Social History Collection
The social history collections comprise a wide range of objects relating to the development of St Albans over the centuries, from a market town to the modern city we see today.
We aim to represent all aspects of local life in the collections. From domestic objects to items of costume or local industry, we collect very selectively focusing on objects with a particular connection to St Albans District.
As well as individual items of interest, we also look after a number of significant collections. Of particular interest to local people is the large collection of topographical material – prints, watercolours, drawings and photographs depicting local places and landscapes.
We also care for a large collection of trade tools, brought together by local resident Raphael Salaman and added to the museum’s collection in the 1970s. This comprehensive collection covers a wide variety of trades and illustrates how important manual craftsmanship once was.
Oral History Collection
Everyone has a story to tell.
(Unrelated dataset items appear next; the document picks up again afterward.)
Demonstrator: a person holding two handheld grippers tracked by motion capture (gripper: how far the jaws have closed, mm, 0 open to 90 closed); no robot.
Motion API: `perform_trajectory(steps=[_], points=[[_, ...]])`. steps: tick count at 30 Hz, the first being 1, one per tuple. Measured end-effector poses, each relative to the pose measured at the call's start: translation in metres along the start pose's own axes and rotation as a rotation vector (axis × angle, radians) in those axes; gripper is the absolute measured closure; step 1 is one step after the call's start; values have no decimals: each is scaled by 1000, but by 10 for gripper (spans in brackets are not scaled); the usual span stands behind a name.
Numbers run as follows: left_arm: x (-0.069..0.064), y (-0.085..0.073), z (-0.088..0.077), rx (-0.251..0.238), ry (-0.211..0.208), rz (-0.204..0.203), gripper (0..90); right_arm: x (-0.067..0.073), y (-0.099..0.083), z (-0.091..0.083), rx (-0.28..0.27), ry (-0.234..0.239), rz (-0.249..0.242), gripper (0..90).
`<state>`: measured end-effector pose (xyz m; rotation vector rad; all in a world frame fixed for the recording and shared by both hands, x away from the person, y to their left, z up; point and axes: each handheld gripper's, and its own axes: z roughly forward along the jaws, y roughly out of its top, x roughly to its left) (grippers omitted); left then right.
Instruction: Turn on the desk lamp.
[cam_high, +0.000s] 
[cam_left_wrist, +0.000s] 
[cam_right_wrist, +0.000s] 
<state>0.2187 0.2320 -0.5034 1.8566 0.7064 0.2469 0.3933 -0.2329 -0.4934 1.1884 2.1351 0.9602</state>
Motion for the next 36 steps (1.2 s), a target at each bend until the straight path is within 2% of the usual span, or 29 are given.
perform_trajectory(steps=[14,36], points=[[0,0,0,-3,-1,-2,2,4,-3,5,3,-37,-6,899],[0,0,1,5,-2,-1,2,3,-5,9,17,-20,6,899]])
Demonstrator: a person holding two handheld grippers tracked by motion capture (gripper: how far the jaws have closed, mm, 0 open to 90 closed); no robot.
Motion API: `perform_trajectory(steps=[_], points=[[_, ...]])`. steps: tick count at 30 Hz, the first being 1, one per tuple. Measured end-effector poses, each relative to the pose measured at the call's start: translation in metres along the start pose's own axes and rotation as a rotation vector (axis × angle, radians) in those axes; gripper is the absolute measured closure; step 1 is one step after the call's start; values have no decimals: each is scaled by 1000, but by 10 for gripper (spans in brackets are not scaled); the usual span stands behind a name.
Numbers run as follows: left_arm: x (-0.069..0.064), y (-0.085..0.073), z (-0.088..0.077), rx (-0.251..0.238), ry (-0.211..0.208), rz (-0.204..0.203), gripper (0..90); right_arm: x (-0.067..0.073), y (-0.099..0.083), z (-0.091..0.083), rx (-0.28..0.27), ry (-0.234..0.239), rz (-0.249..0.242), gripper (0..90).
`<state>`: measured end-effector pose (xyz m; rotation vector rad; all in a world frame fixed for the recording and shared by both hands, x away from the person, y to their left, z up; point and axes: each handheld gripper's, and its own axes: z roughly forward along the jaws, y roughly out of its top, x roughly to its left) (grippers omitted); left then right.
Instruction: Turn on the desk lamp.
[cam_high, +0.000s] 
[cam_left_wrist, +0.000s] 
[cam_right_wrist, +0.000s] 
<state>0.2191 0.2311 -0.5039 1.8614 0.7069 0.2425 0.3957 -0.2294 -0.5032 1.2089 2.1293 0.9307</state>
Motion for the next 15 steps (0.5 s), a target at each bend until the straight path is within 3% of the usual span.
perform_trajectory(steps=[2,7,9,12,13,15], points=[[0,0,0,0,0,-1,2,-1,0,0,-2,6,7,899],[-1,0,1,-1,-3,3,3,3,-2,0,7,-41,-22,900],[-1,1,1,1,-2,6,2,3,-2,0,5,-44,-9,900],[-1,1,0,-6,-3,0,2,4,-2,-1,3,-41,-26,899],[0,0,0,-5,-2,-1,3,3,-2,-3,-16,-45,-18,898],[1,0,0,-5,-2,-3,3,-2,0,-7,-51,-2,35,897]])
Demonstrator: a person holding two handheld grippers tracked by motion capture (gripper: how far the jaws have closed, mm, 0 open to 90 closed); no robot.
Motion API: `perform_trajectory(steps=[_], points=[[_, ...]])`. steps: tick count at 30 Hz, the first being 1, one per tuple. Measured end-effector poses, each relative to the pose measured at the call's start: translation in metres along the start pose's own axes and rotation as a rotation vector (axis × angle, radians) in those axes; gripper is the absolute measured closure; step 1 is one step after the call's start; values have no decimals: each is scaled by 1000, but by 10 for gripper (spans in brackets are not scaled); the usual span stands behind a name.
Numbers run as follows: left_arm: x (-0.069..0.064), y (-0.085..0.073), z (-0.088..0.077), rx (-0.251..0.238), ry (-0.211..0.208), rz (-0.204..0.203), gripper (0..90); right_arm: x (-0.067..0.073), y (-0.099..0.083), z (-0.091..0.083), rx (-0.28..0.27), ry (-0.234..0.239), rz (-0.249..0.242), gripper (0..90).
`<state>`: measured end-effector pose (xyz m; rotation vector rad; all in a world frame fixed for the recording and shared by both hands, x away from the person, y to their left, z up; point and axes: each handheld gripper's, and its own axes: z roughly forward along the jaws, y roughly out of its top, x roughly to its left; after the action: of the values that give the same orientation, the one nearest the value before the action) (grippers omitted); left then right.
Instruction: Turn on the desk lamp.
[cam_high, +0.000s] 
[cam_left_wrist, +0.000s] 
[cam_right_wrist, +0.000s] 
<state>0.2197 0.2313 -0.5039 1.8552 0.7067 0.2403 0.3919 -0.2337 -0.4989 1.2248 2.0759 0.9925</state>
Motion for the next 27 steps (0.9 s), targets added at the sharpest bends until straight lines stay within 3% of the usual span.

Oral histories can show how ordinary people live their lives, creating a personal link to the past.
We have an archive comprising over 150 recordings on cassette tape of local people talking about aspects of their life in the district going back to the early 1900s and we use these for exhibitions and research.
We are always glad to hear from people with interesting memories, photos and stories of St Albans. If you would like to contribute, or if you have any enquiries about our oral history collection, please contact us.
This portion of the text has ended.